What is being asked ▸ When you reach the line with "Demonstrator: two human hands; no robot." in the data below, begin printing lines exactly, and stop once the line with "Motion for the" has been printed.

Provided data ▸

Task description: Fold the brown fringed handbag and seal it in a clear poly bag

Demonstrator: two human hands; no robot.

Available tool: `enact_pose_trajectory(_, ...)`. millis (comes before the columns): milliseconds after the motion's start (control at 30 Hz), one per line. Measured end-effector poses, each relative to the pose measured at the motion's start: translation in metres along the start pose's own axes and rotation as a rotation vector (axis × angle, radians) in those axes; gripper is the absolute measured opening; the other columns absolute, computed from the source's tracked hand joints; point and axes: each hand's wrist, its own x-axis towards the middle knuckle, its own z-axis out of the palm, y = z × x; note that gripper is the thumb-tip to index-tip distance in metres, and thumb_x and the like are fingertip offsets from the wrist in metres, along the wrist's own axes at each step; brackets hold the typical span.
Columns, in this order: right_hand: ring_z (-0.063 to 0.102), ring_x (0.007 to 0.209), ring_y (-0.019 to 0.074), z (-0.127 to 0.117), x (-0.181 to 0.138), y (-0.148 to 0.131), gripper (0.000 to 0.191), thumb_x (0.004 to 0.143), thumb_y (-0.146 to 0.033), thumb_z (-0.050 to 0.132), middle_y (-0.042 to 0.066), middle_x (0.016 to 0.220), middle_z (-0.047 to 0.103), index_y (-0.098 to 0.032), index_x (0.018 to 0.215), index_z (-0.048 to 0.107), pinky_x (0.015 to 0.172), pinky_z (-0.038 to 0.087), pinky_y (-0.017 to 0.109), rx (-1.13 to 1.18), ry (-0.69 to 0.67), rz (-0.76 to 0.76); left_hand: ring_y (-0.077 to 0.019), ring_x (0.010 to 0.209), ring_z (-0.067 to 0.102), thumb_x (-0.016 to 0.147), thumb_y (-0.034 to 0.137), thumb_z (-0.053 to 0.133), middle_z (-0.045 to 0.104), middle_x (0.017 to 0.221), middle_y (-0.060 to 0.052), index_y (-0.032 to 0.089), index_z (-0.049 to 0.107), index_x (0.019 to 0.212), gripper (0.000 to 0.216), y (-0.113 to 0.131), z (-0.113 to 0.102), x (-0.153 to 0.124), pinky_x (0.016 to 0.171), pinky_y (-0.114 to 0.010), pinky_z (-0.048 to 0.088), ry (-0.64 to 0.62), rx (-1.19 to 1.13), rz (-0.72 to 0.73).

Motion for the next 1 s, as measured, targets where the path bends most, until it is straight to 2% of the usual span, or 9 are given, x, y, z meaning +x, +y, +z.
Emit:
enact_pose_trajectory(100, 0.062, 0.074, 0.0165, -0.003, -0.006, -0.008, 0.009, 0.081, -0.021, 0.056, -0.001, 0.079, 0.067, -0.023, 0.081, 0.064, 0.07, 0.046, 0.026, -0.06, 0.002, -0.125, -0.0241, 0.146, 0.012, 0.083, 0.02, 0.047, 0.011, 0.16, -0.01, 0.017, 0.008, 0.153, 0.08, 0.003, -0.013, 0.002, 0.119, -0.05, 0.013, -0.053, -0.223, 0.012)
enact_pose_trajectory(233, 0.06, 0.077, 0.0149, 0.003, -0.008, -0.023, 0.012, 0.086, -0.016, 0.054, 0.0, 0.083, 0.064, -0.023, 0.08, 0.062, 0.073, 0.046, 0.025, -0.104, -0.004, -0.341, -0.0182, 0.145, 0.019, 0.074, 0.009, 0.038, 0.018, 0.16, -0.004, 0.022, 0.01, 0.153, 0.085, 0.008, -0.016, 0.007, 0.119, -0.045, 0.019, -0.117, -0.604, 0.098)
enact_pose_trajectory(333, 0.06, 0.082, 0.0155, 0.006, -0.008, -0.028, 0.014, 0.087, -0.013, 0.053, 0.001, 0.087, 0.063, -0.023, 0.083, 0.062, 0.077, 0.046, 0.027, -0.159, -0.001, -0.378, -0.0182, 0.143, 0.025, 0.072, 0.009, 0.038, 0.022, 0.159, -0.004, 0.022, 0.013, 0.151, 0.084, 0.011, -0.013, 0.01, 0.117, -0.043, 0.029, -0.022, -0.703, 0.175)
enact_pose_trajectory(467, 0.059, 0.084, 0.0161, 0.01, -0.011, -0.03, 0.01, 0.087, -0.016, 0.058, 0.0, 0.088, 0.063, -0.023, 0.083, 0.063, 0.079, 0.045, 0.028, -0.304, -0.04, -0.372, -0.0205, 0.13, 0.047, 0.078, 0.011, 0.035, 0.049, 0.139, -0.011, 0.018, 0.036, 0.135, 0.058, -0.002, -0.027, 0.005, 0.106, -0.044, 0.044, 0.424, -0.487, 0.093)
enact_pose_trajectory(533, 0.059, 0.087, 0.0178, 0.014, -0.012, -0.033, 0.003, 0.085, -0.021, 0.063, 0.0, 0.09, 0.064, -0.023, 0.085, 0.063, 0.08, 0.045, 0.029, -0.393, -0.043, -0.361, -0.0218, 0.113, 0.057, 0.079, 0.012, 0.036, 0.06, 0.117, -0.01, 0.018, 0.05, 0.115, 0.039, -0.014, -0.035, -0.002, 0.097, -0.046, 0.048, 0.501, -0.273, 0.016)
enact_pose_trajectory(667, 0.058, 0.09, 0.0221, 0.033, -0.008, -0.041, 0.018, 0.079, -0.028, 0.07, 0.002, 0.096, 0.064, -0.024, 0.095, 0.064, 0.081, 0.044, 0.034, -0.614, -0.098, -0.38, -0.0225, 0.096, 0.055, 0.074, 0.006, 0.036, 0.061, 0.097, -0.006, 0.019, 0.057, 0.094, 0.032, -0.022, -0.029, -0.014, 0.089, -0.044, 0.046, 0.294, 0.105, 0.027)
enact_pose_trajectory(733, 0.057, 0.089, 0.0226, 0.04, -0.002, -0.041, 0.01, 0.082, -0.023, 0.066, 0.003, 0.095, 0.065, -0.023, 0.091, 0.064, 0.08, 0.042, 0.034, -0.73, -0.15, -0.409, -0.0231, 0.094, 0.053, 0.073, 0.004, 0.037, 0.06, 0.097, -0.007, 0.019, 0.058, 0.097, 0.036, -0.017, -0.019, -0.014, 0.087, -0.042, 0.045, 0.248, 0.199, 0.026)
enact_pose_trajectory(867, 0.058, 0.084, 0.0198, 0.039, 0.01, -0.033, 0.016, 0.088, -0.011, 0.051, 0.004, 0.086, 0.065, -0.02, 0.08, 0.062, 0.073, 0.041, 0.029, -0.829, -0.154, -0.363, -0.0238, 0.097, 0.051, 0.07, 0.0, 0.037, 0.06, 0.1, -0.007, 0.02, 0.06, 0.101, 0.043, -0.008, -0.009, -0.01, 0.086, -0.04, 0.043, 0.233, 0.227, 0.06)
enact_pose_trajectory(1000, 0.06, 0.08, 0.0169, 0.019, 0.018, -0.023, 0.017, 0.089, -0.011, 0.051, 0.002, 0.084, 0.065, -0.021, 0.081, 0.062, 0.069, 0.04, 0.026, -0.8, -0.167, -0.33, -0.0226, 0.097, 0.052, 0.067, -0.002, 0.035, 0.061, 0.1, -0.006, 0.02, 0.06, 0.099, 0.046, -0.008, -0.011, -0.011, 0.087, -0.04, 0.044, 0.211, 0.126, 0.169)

Your response ▸
Demonstrator: two human hands; no robot.

Available tool: `enact_pose_trajectory(_, ...)`. millis (comes before the columns): milliseconds after the motion's start (control at 30 Hz), one per line. Measured end-effector poses, each relative to the pose measured at the motion's start: translation in metres along the start pose's own axes and rotation as a rotation vector (axis × angle, radians) in those axes; gripper is the absolute measured opening; the other columns absolute, computed from the source's tracked hand joints; point and axes: each hand's wrist, its own x-axis towards the middle knuckle, its own z-axis out of the palm, y = z × x; note that gripper is the thumb-tip to index-tip distance in metres, and thumb_x and the like are fingertip offsets from the wrist in metres, along the wrist's own axes at each step; brackets hold the typical span.
Columns, in this order: right_hand: ring_z (-0.063 to 0.102), ring_x (0.007 to 0.209), ring_y (-0.019 to 0.074), z (-0.127 to 0.117), x (-0.181 to 0.138), y (-0.148 to 0.131), gripper (0.000 to 0.191), thumb_x (0.004 to 0.143), thumb_y (-0.146 to 0.033), thumb_z (-0.050 to 0.132), middle_y (-0.042 to 0.066), middle_x (0.016 to 0.220), middle_z (-0.047 to 0.103), index_y (-0.098 to 0.032), index_x (0.018 to 0.215), index_z (-0.048 to 0.107), pinky_x (0.015 to 0.172), pinky_z (-0.038 to 0.087), pinky_y (-0.017 to 0.109), rx (-1.13 to 1.18), ry (-0.69 to 0.67), rz (-0.76 to 0.76); left_hand: ring_y (-0.077 to 0.019), ring_x (0.010 to 0.209), ring_z (-0.067 to 0.102), thumb_x (-0.016 to 0.147), thumb_y (-0.034 to 0.137), thumb_z (-0.053 to 0.133), middle_z (-0.045 to 0.104), middle_x (0.017 to 0.221), middle_y (-0.060 to 0.052), index_y (-0.032 to 0.089), index_z (-0.049 to 0.107), index_x (0.019 to 0.212), gripper (0.000 to 0.216), y (-0.113 to 0.131), z (-0.113 to 0.102), x (-0.153 to 0.124), pinky_x (0.016 to 0.171), pinky_y (-0.114 to 0.010), pinky_z (-0.048 to 0.088), ry (-0.64 to 0.62), rx (-1.19 to 1.13), rz (-0.72 to 0.73).

Motion for the next 1 s, as measured, targets where the path bends most, until it is straight to 2% of the usual span, or 9 are given, x, y, z meaning +x, +y, +z.

That is the complete answer to the exercise.